Where does the string "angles" appear in the material? Copy each line that holds it.

#### [RECORDED INFORMATION]
=== Begin Enclosure ===
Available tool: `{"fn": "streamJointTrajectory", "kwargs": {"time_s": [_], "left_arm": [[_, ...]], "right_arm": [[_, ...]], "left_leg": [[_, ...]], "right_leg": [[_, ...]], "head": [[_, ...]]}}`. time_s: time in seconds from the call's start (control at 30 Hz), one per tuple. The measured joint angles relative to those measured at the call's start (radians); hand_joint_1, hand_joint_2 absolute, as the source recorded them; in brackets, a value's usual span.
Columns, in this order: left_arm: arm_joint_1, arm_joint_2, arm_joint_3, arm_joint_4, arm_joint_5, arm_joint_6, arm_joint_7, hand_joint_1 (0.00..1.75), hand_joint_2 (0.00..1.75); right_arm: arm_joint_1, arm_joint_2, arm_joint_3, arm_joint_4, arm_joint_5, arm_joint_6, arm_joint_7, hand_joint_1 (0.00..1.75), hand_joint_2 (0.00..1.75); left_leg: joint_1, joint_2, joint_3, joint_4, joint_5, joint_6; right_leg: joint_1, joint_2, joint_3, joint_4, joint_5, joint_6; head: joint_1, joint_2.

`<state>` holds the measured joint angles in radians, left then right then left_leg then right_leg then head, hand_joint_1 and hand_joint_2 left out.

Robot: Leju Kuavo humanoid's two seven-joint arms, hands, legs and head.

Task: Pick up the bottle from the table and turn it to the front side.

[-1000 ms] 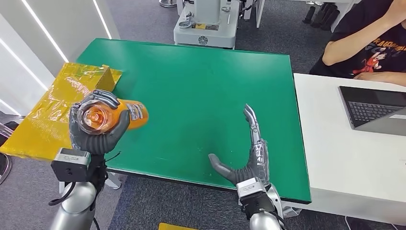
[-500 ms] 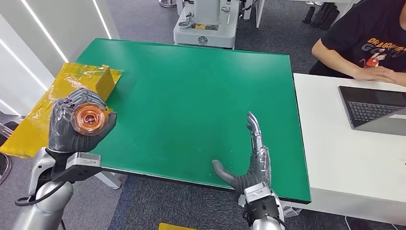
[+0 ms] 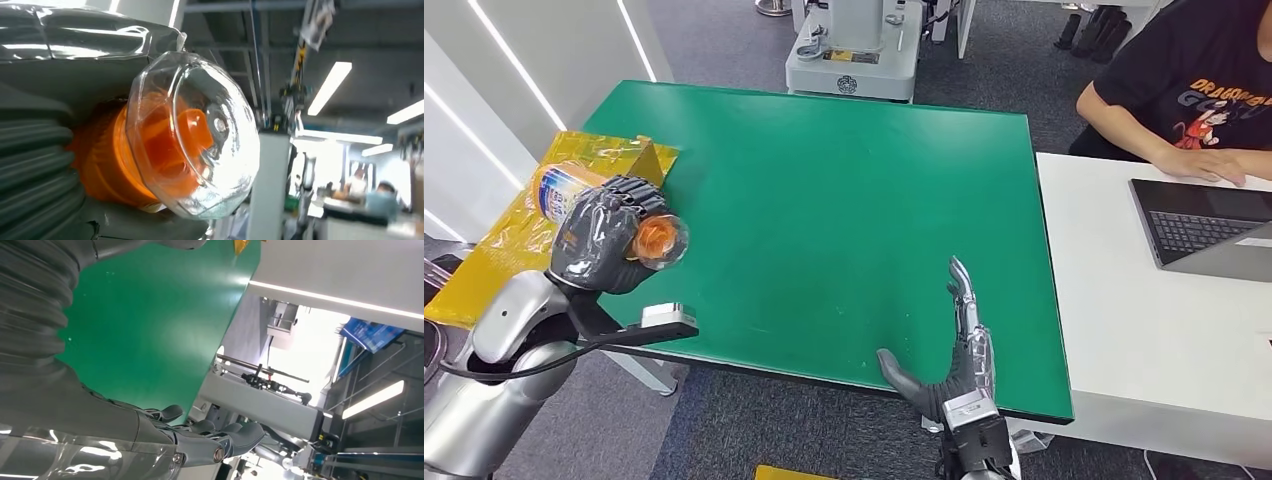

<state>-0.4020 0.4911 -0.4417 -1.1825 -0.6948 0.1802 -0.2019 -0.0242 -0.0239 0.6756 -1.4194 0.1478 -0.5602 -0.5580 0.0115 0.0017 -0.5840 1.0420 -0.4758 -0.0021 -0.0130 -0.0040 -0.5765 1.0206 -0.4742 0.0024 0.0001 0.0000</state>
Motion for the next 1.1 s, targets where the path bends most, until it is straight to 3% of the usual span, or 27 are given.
{"fn": "streamJointTrajectory", "kwargs": {"time_s": [0.2, 0.5, 0.73, 1.1], "left_arm": [[-0.168, 0.010, -0.132, 0.209, -0.100, -0.073, -0.020, 1.75, 1.75], [-0.304, -0.037, -0.258, 0.478, -0.251, -0.102, 0.025, 1.75, 1.75], [-0.349, -0.078, -0.305, 0.621, -0.271, -0.125, 0.028, 1.75, 1.75], [-0.361, -0.098, -0.320, 0.681, -0.271, -0.126, 0.028, 1.75, 1.75]], "right_arm": [[0.003, -0.002, -0.002, -0.008, -0.001, 0.006, 0.004, 0.00, 1.75], [0.001, -0.002, -0.002, -0.011, -0.004, 0.013, 0.008, 0.00, 1.75], [0.001, -0.002, -0.002, -0.011, -0.005, 0.012, 0.010, 0.00, 1.75], [0.001, -0.002, -0.002, -0.011, -0.005, 0.011, 0.010, 0.00, 1.75]], "left_leg": [[0.000, 0.002, 0.000, 0.000, 0.001, -0.001], [0.000, 0.003, -0.001, 0.000, 0.001, -0.001], [0.000, 0.004, -0.001, 0.000, 0.001, -0.001], [0.000, 0.004, -0.001, 0.000, 0.001, -0.001]], "right_leg": [[0.000, 0.002, -0.001, 0.001, 0.002, -0.002], [0.000, 0.003, -0.002, 0.001, 0.002, -0.002], [0.000, 0.004, -0.003, 0.001, 0.002, -0.002], [0.000, 0.004, -0.003, 0.001, 0.002, -0.002]], "head": [[0.000, 0.000], [0.000, 0.000], [0.000, 0.000], [0.000, 0.000]]}}
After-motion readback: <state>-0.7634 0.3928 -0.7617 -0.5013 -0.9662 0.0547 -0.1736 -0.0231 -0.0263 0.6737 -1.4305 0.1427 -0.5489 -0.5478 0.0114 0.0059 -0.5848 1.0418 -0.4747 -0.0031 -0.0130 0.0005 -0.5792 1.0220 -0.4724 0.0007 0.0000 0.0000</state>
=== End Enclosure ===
#### [SOLUTION TO THE PROBLEM]
Available tool: `{"fn": "streamJointTrajectory", "kwargs": {"time_s": [_], "left_arm": [[_, ...]], "right_arm": [[_, ...]], "left_leg": [[_, ...]], "right_leg": [[_, ...]], "head": [[_, ...]]}}`. time_s: time in seconds from the call's start (control at 30 Hz), one per tuple. The measured joint angles relative to those measured at the call's start (radians); hand_joint_1, hand_joint_2 absolute, as the source recorded them; in brackets, a value's usual span.
`<state>` holds the measured joint angles in radians, left then right then left_leg then right_leg then head, hand_joint_1 and hand_joint_2 left out.

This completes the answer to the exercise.